Evaluation of the effects of hybrids of metronidazole and eugenol analogues as inhibitors of the Staphylococcus aureus NorA efflux pump: an in vitro and in silico analysis
摘要
Staphylococcus aureus is a Gram-positive coccus-type bacterium responsible for colonizing various sites of the host’s body, thus generating several pathologies such as pneumonia, osteomyelitis, endocarditis, and even cases of sepsis. Eugenol, dihydroeugenol, guaiacol, and phenol are phenolic compounds with antimicrobial activities, as is the drug metronidazole; therefore, eight substances were synthesized by coupling metronidazole with the molecules mentioned above, thus originating the compounds AD1–AD8. The present study aimed to evaluate the antibacterial activity and the capacity of the compounds AD1–AD8 to amplify the action of norfloxacin and ethidium bromide against the S. aureus 1199B strain through the inhibition of the NorA efflux pump. Broth microdilution assays were performed to determine the MIC and to analyze the association of the compounds AD1–AD8 with norfloxacin and ethidium bromide, along with the membrane permeability test and molecular docking.

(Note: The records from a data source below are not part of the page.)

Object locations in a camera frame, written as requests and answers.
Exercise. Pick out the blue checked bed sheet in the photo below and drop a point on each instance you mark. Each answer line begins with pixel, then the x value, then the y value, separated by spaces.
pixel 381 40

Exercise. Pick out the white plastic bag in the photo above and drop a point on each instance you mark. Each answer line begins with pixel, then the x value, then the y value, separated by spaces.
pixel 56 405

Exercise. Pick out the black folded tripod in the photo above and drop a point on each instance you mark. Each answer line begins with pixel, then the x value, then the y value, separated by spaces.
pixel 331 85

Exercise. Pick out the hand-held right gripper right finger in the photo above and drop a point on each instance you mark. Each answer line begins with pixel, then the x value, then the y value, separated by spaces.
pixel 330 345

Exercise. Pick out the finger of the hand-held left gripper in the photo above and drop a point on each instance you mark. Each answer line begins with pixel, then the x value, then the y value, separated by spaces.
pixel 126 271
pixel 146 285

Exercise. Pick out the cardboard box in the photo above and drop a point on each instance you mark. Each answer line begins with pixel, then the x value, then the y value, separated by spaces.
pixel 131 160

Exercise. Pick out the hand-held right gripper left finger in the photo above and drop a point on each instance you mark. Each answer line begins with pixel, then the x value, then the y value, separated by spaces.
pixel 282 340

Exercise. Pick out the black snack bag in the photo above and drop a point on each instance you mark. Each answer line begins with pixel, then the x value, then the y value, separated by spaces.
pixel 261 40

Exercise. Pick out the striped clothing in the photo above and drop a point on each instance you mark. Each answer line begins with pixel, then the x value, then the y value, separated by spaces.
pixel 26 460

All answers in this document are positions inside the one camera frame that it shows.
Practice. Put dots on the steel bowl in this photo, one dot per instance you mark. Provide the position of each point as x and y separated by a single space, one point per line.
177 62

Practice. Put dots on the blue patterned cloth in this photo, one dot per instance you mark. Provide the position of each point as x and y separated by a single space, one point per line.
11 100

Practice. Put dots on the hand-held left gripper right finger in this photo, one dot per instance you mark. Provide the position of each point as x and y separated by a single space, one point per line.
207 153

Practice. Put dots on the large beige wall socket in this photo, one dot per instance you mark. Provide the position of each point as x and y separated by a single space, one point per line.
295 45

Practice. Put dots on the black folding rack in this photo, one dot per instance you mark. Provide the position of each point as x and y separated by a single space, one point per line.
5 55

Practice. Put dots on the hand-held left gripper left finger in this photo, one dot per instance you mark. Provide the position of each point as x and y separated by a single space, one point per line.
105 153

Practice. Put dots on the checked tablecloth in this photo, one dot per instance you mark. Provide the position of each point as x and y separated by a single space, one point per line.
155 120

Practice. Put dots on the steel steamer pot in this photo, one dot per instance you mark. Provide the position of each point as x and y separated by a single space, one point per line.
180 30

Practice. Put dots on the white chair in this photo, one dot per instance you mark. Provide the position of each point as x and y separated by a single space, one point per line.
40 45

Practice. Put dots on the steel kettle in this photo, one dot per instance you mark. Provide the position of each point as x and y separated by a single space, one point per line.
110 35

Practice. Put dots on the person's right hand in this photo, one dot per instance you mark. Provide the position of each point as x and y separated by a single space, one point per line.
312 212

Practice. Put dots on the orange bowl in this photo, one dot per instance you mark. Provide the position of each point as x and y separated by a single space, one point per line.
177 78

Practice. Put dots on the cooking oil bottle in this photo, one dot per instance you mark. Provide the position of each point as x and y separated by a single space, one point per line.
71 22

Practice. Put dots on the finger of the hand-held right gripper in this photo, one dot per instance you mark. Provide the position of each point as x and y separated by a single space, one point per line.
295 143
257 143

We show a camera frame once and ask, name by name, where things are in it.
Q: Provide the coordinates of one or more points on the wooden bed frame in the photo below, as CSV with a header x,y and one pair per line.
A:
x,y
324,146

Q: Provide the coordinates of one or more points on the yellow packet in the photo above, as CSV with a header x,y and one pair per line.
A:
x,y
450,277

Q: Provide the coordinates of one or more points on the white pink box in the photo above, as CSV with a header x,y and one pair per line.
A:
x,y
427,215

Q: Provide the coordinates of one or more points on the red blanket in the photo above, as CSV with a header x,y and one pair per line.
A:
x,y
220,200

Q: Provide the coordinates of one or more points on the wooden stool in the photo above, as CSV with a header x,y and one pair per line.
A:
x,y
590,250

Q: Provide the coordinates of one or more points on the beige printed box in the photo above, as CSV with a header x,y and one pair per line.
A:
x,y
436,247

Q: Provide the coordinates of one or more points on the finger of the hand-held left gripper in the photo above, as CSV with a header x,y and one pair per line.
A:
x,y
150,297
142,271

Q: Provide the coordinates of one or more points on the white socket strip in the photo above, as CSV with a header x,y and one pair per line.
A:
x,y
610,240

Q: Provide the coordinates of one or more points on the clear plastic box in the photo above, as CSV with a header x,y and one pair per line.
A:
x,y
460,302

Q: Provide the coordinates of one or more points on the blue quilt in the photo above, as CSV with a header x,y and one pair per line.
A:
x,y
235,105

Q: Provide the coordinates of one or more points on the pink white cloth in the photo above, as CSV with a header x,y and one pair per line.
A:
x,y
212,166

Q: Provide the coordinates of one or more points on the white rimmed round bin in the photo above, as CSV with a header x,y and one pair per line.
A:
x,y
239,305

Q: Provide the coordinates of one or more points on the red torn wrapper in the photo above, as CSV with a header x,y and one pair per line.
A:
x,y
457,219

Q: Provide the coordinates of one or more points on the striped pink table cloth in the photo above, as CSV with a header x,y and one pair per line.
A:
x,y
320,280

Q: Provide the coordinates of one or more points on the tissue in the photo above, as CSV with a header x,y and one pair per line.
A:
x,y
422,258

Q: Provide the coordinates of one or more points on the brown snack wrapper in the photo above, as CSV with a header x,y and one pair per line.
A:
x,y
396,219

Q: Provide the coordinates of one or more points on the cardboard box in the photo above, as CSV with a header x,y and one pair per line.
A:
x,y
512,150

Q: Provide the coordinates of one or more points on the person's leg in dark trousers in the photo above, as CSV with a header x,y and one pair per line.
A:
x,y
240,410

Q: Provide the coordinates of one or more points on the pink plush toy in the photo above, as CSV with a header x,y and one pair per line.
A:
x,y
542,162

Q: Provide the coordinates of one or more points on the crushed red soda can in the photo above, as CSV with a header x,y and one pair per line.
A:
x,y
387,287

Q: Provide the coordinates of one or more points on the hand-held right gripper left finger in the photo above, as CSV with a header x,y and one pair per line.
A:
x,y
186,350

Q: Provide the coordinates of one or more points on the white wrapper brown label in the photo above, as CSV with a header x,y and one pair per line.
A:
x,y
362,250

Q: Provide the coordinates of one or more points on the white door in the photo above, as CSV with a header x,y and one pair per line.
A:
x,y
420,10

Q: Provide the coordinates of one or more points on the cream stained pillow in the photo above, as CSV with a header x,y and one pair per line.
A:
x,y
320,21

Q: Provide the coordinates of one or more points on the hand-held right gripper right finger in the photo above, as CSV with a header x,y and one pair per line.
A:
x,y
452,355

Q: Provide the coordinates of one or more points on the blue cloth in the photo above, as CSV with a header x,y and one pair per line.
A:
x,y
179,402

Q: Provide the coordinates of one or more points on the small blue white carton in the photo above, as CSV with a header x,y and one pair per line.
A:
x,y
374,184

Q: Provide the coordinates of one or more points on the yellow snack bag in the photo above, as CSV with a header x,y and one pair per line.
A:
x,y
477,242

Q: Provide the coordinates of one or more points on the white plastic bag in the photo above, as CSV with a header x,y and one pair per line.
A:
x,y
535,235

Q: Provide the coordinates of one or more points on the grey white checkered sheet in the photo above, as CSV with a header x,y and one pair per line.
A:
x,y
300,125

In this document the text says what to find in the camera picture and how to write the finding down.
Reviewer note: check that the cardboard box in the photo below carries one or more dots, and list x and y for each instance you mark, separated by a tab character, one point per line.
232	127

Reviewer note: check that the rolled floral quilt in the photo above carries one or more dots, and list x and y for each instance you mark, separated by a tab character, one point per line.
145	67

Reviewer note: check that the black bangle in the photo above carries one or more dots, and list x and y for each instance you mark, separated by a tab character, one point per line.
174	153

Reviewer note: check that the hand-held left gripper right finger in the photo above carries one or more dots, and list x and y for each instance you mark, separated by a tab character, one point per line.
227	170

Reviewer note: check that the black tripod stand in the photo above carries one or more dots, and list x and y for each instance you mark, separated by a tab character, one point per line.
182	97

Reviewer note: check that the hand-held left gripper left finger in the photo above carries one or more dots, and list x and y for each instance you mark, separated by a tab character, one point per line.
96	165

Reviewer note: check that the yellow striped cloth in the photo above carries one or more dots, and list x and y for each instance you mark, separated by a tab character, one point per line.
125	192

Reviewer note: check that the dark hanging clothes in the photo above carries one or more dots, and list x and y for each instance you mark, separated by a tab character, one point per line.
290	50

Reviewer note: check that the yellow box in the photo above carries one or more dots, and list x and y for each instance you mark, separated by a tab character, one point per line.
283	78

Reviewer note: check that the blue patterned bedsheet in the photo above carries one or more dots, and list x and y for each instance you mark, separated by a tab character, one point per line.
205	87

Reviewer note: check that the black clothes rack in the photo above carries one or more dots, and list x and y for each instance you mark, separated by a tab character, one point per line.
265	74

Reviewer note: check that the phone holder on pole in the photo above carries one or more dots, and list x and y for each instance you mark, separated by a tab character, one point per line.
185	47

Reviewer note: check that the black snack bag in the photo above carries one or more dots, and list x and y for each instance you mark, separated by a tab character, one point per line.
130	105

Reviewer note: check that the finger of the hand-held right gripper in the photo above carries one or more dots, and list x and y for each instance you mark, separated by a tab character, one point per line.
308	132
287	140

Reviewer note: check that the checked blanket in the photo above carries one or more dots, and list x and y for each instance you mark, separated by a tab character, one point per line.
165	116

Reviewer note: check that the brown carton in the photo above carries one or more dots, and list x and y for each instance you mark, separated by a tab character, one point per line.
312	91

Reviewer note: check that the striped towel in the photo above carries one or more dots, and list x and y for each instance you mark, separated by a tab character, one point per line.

The compounds AD1–AD8 obtained positive results as they exhibited a potentiating effect by reducing the MIC of norfloxacin and ethidium bromide against 1199B, thus evidencing interference with the functioning of the NorA efflux pump, which had already been predicted by the data obtained from the molecular docking assay, in addition to having demonstrated significant effects by acting on the S. aureus membrane. The information obtained from this research is in line with what is reported in the literature regarding the effects observed with eugenol, dihydroeugenol, and guaiacol and their derivatives when combined with other antibiotics against S. aureus strains that possess efflux pumps, with competitive inhibition being observed, as well as the possibility that the reduction in MIC may have occurred due to a reduction in gene expression levels. Further assays are needed to evaluate these possibilities. Based on the presented data, it was found that the compounds AD1–AD8 exhibit promising aspects to act as antibiotic adjuvants.